Records from a dataset:

┏━━

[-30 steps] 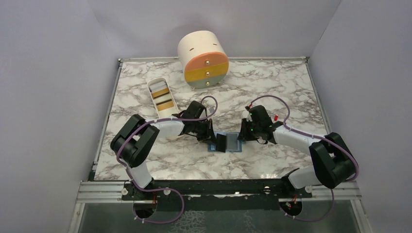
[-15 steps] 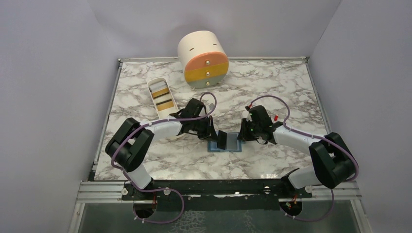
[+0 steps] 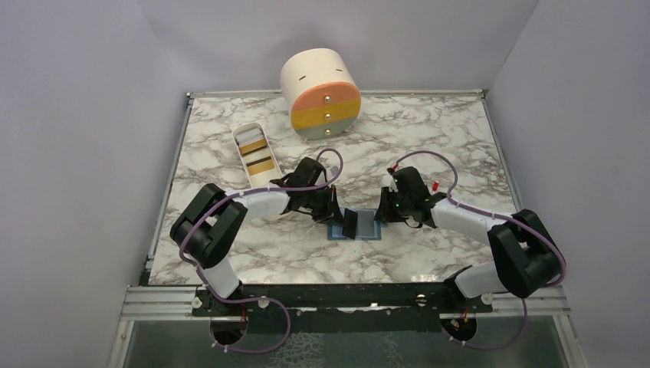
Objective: Put the credit cards into the card holder
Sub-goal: Insert the credit card into the card holder.
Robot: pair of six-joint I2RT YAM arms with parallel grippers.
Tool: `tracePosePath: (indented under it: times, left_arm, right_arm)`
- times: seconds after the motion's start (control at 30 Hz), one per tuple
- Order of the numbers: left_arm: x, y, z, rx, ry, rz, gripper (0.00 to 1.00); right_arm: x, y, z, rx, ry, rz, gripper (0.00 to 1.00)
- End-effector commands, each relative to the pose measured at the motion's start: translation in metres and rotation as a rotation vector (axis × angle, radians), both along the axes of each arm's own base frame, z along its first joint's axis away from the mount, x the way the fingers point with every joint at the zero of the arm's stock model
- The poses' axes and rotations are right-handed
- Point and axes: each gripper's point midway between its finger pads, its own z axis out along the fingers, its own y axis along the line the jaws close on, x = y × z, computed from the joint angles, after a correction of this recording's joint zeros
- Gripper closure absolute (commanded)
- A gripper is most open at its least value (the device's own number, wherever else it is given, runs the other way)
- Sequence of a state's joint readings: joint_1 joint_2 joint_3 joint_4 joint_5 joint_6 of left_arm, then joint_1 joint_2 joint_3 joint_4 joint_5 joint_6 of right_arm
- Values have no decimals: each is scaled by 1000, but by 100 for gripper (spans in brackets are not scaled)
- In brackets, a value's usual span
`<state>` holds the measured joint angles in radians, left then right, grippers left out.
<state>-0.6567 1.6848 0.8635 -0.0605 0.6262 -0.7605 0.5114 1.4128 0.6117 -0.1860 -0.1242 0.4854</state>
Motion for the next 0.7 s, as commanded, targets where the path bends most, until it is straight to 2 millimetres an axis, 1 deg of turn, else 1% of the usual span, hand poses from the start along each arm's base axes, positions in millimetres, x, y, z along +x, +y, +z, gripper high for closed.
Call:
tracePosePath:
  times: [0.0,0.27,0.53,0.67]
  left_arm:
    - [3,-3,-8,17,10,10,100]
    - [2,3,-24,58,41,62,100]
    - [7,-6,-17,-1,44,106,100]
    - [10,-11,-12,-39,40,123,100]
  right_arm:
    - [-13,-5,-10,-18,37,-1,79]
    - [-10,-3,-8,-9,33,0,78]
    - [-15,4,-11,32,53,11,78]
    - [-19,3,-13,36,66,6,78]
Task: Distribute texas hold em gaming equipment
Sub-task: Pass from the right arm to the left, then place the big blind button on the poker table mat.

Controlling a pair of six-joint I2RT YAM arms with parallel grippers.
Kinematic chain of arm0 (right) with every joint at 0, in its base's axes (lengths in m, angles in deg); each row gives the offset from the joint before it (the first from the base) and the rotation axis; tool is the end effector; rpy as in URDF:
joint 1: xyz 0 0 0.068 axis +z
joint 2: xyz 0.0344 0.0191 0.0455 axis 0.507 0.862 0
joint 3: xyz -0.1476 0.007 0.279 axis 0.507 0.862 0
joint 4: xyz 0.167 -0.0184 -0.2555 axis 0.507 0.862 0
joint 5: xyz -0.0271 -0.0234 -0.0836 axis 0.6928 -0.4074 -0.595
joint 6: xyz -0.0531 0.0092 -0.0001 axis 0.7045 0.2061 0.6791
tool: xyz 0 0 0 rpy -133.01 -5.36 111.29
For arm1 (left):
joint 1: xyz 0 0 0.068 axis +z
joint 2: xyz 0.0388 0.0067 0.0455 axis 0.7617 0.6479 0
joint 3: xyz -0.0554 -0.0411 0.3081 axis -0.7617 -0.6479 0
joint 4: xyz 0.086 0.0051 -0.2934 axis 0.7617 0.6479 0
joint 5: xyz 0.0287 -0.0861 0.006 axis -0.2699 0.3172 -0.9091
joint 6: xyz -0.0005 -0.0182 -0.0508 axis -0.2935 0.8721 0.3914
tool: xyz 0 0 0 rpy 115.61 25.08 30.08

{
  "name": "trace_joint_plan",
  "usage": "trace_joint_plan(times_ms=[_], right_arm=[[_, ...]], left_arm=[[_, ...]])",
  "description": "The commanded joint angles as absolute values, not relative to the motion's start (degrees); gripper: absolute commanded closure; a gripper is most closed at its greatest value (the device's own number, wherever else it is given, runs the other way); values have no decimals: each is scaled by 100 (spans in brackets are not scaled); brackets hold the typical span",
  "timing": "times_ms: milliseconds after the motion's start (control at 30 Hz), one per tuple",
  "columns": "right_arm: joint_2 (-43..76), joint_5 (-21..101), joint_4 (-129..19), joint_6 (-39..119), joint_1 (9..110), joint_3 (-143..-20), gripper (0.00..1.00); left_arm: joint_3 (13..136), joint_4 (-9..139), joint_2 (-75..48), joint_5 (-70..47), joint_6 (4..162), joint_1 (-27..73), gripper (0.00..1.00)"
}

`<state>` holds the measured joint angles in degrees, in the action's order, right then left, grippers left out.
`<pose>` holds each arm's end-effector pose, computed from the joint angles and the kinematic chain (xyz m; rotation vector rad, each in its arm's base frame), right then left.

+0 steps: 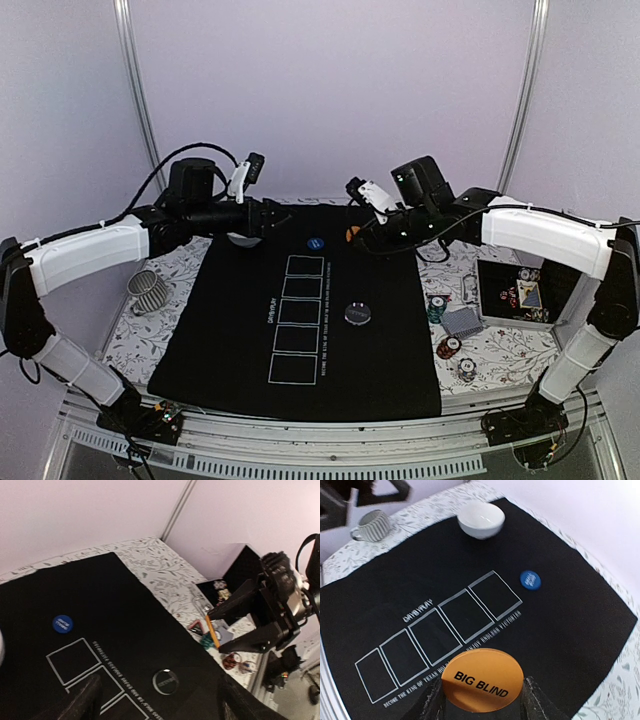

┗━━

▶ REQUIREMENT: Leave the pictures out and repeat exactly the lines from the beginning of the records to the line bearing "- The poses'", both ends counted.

▶ RESPONSE BELOW:
[-30 steps] 
[-15 steps] 
[+0 steps] 
Objective: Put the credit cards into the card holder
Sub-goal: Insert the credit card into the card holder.
Robot: pair of six-joint I2RT YAM arms with parallel grippers.
Tool: `tracePosePath: (indented under it: times, left_arm, right_arm)`
- times: seconds after the motion's start (control at 30 Hz), one per tuple
- Order of the numbers: left_arm: x, y, z, rx, ry, rz, gripper (0.00 to 1.00); right_arm: x, y, z, rx, ry, rz, gripper (0.00 to 1.00)
- End-effector commands, each relative to the pose measured at the motion's start: translation in metres and rotation as a rotation vector (axis × angle, radians), both along the axes of each arm's own base frame, z along its first joint's axis away from the mount, x the way the fingers point with every joint at the zero of the arm's stock model
- The poses' axes and rotations are right-handed

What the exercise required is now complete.